_WHAT NEEDS TO BE DONE_: The records below are to be output exactly, except for their pictures.

_INPUT RECORDS_:
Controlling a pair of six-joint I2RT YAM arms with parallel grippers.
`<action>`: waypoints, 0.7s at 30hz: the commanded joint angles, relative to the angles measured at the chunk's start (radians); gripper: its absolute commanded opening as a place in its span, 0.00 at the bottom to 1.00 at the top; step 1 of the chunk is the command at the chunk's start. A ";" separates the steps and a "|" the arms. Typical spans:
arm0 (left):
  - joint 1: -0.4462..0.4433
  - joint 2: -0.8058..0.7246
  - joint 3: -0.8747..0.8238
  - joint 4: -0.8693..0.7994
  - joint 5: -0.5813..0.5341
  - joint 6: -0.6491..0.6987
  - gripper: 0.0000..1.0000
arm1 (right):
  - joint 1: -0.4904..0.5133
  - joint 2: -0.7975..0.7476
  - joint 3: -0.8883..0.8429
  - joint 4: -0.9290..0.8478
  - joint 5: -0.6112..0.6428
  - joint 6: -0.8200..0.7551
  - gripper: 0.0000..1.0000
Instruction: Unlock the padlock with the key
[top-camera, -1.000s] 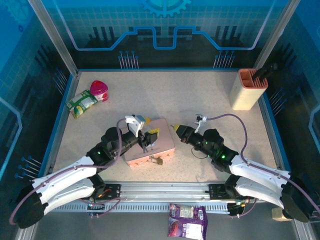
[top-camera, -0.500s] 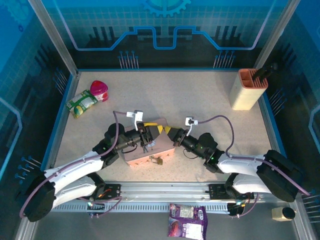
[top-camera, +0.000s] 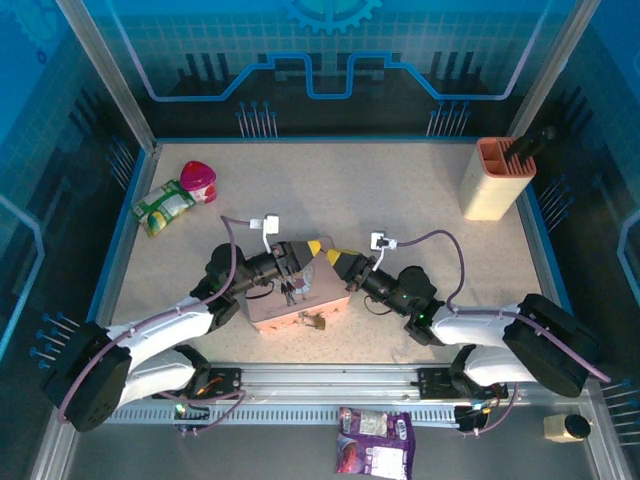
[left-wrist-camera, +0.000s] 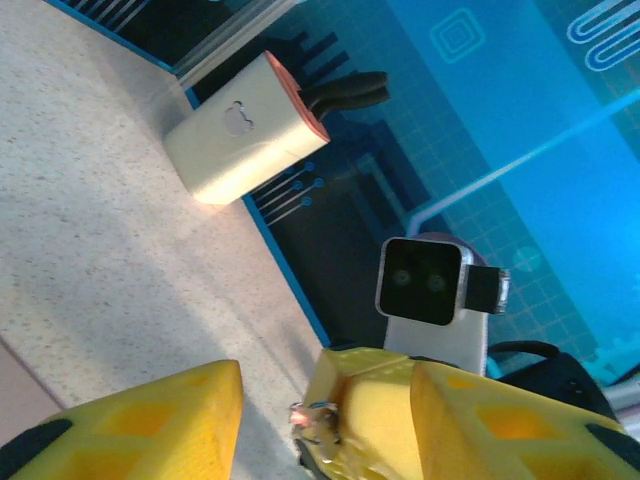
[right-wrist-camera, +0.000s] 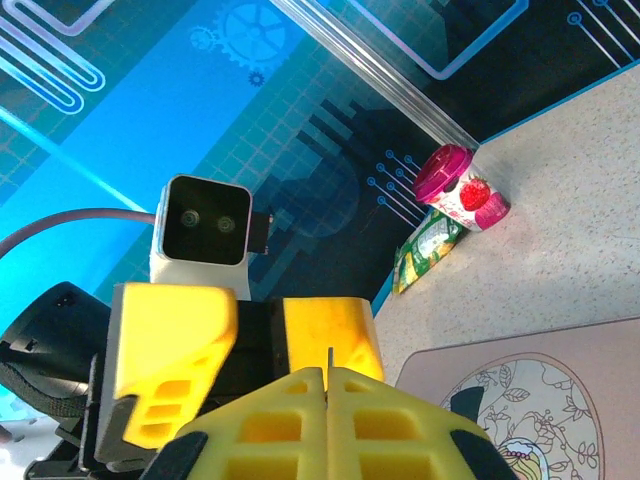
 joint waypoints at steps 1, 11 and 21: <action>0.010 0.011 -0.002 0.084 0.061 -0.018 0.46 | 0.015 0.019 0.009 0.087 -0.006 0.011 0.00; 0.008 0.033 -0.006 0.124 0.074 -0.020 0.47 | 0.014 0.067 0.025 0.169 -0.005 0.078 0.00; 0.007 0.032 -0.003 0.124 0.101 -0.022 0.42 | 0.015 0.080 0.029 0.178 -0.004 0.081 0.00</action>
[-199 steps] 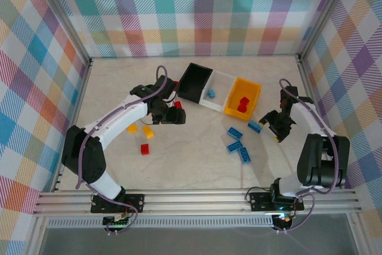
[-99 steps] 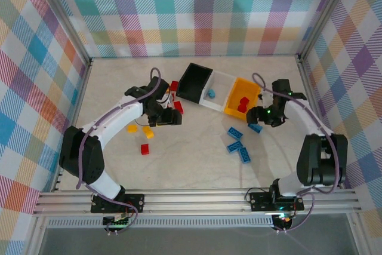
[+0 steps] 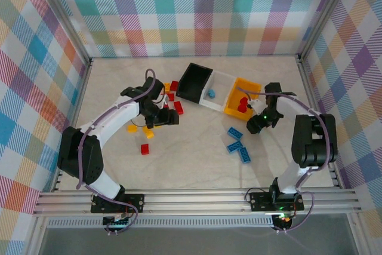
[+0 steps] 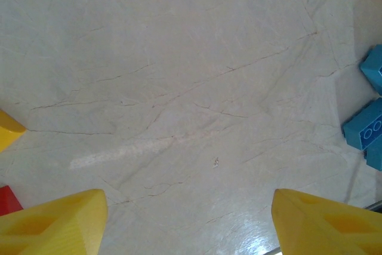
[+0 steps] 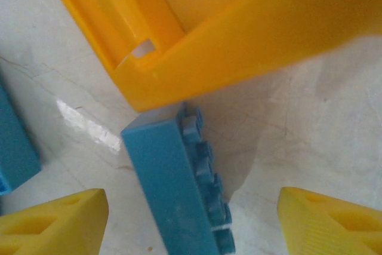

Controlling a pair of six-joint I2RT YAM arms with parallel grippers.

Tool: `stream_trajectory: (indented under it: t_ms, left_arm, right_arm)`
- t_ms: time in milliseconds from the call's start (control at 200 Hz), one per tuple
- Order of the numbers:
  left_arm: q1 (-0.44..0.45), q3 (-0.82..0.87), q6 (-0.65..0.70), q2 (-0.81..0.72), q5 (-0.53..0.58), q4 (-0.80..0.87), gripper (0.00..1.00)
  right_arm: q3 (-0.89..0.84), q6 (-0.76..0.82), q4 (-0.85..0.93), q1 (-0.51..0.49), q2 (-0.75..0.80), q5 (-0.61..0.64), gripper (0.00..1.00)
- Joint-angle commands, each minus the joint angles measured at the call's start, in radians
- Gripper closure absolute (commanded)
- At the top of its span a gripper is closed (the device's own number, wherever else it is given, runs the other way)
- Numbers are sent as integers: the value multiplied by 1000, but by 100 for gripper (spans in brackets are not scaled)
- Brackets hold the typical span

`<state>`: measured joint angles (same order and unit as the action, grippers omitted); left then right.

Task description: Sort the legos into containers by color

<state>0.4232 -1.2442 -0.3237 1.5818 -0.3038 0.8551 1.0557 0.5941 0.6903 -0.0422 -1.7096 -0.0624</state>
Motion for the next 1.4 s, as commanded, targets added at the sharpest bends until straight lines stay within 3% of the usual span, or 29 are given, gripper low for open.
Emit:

_SOLUTION TO THE PROBLEM_:
Controlling a pair of six-joint I2RT YAM arms with parallel grippers.
`<action>`: waypoints, 0.7s at 30hz: the commanded joint angles, relative to the angles measured at the chunk's start (radians); gripper: its absolute commanded opening as a place in its span, 0.00 at the bottom to 1.00 at the top; step 1 of the chunk is the command at the chunk's start. A ";" separates the steps and a "|" the arms. Typical spans:
arm0 (left):
  - joint 1: -0.4462..0.4433
  - joint 2: -0.8058..0.7246
  - joint 3: -0.8747..0.8238
  - joint 4: -0.8693..0.7994
  - joint 5: -0.5813..0.5341
  - joint 6: -0.6491..0.6987
  - gripper: 0.0000..1.0000
arm1 (right):
  - joint 1: -0.4904..0.5133
  - joint 2: -0.7975..0.7476
  - joint 3: -0.8883..0.8429
  - joint 4: -0.9290..0.8478
  - joint 5: -0.6112..0.6428
  - joint 6: -0.8200..0.7551
  - gripper: 0.0000..1.0000
Instruction: Unlock the padlock with the key
[top-camera, -1.000s] 
[top-camera, -0.500s] 
[top-camera, +0.000s] 
[left-wrist-camera, +0.000s] 
[right-wrist-camera, +0.000s] 
 joint waypoints at steps 1, 11 and 21: <action>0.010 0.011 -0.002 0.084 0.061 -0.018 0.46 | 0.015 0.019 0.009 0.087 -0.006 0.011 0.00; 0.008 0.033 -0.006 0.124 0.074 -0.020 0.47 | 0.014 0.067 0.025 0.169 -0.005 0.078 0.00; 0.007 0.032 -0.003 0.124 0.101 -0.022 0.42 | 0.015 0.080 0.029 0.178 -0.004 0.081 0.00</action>
[-199 steps] 
[-99 steps] 
[+0 steps] 
[+0 steps] 
[+0 steps] 

Controlling a pair of six-joint I2RT YAM arms with parallel grippers.

Tool: `stream_trajectory: (indented under it: t_ms, left_arm, right_arm)`
- t_ms: time in milliseconds from the call's start (control at 200 Hz), one per tuple
- Order of the numbers:
  left_arm: q1 (-0.44..0.45), q3 (-0.82..0.87), q6 (-0.65..0.70), q2 (-0.81..0.72), q5 (-0.53..0.58), q4 (-0.80..0.87), gripper (0.00..1.00)
  right_arm: q3 (-0.89..0.84), q6 (-0.76..0.82), q4 (-0.85..0.93), q1 (-0.51..0.49), q2 (-0.75..0.80), q5 (-0.61..0.64), gripper (0.00..1.00)
- Joint-angle commands, each minus the joint angles measured at the call's start, in radians
- Gripper closure absolute (commanded)
- At the top of its span a gripper is closed (the device's own number, wherever else it is given, runs the other way)
- Numbers are sent as integers: the value multiplied by 1000, but by 100 for gripper (spans in brackets are not scaled)
- Brackets hold the typical span

`<state>`: measured joint angles (same order and unit as the action, grippers omitted); left then right.

Task description: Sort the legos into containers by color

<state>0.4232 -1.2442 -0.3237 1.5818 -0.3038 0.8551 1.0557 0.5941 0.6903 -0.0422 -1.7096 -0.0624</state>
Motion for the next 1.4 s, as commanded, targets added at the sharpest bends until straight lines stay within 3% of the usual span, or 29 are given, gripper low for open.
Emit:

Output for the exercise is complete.